- _Given information_
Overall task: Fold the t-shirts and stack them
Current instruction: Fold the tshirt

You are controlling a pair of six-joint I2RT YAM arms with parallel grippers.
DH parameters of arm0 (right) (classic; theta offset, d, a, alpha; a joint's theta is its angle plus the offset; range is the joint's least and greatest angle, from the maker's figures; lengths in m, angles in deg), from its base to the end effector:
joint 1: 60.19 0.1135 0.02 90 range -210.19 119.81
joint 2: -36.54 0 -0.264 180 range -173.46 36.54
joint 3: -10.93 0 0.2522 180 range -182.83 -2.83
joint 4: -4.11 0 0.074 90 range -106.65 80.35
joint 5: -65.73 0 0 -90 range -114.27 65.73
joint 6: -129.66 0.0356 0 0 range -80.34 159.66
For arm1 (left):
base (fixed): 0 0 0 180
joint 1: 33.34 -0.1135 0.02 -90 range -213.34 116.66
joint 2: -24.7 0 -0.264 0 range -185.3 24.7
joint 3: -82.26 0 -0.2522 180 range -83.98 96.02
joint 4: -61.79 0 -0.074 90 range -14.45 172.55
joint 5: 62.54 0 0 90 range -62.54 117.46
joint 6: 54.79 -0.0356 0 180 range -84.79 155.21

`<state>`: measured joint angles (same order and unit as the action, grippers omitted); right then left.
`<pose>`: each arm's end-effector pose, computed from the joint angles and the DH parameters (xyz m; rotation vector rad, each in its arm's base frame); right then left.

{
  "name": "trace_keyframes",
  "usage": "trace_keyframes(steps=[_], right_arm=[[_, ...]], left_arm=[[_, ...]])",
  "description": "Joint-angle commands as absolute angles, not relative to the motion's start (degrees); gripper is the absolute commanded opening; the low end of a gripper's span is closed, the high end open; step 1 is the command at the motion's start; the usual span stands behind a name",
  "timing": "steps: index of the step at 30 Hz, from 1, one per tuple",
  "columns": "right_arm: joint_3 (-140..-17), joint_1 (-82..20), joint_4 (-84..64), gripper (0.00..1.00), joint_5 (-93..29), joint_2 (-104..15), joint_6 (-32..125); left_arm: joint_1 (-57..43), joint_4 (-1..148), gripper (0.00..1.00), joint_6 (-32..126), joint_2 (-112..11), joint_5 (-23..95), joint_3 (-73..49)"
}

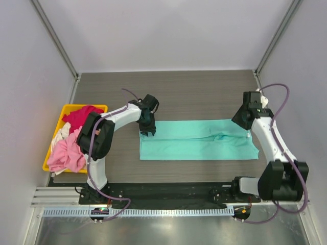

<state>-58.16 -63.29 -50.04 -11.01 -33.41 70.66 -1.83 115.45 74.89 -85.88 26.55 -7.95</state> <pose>0.2432 -0.0213 0.2687 0.8188 2.3580 -0.0918 0.3225 -0.1971 0.1656 -0.2100 2.8966 -0.2120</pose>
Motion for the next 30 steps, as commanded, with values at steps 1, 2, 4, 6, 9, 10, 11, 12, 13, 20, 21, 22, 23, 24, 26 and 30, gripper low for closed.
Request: trace_keyframes(steps=[1, 2, 4, 6, 9, 10, 11, 12, 13, 20, 21, 22, 23, 24, 26, 30], right_arm=[[-64.9, -61.9, -46.1, 0.42, -17.9, -42.8, 65.4], [-65.8, -61.5, -46.0, 0.42, -17.8, -44.7, 64.3], [-69.0, -61.0, -45.8, 0.42, -19.2, -48.1, 62.6], [-71.0, -60.2, -45.3, 0.42, -21.4, -52.8, 59.7], [-74.4, -58.0, -45.2, 0.41, -23.6, -58.6, 57.8], [-75.7, -57.6, -45.3, 0.41, -25.9, -59.9, 57.5], [-76.3, -56.2, -45.3, 0.41, -25.9, -61.0, 57.4], [-76.8, -55.4, -45.3, 0.41, -25.4, -62.9, 56.7], [-77.7, -54.5, -45.5, 0.41, -22.9, -63.6, 56.4], [-74.2, -52.8, -47.4, 0.41, -14.1, -64.9, 60.0], [-73.2, -52.7, -47.0, 0.41, -13.1, -64.4, 60.4], [-71.5, -52.5, -46.8, 0.41, -12.8, -63.6, 60.7], [-70.6, -52.5, -46.6, 0.41, -12.3, -63.0, 60.7], [-69.7, -52.5, -46.0, 0.41, -12.2, -62.5, 60.6], [-67.7, -52.1, -45.5, 0.41, -12.5, -61.1, 59.5], [-64.3, -52.1, -46.8, 0.4, -10.2, -56.9, 61.3]], left_arm=[[-1.7, 114.1, 0.36, 74.5, -82.6, 27.1, -7.9], [-1.7, 114.3, 0.36, 74.3, -82.2, 27.1, -7.4], [-1.7, 114.7, 0.36, 74.3, -81.2, 27.1, -6.9], [-1.7, 113.8, 0.37, 74.3, -80.8, 29.1, -6.5], [-1.7, 112.5, 0.38, 74.6, -81.7, 31.1, -5.9], [-1.7, 112.4, 0.38, 74.6, -82.3, 31.2, -5.4], [-1.7, 112.5, 0.38, 74.6, -83.9, 31.2, -5.1], [-1.6, 112.5, 0.38, 74.6, -84.5, 31.2, -4.2], [-1.7, 112.7, 0.38, 74.6, -85.3, 31.2, -3.9], [-1.6, 113.7, 0.38, 73.6, -88.9, 26.1, -3.6], [-1.7, 114.1, 0.38, 73.4, -89.3, 25.5, -3.6], [-1.6, 114.0, 0.38, 73.4, -90.2, 25.7, -3.6], [-1.7, 114.1, 0.38, 73.4, -90.4, 25.7, -3.6], [-1.6, 113.8, 0.38, 73.5, -90.7, 25.7, -3.8], [-1.7, 113.3, 0.38, 73.8, -91.1, 26.0, -4.3], [-1.5, 112.5, 0.38, 74.1, -91.2, 26.6, -4.8]])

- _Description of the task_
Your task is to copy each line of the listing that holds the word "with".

- _Task output_
You are controlling a pair of six-joint I2RT YAM arms with parallel grippers.
Motion for the next 30 steps, as commanded, with values at steps 1, 2, 4, 6, 9, 10, 11, 12, 13, 20, 21, 22, 23, 24, 26 and 30, gripper low for closed.

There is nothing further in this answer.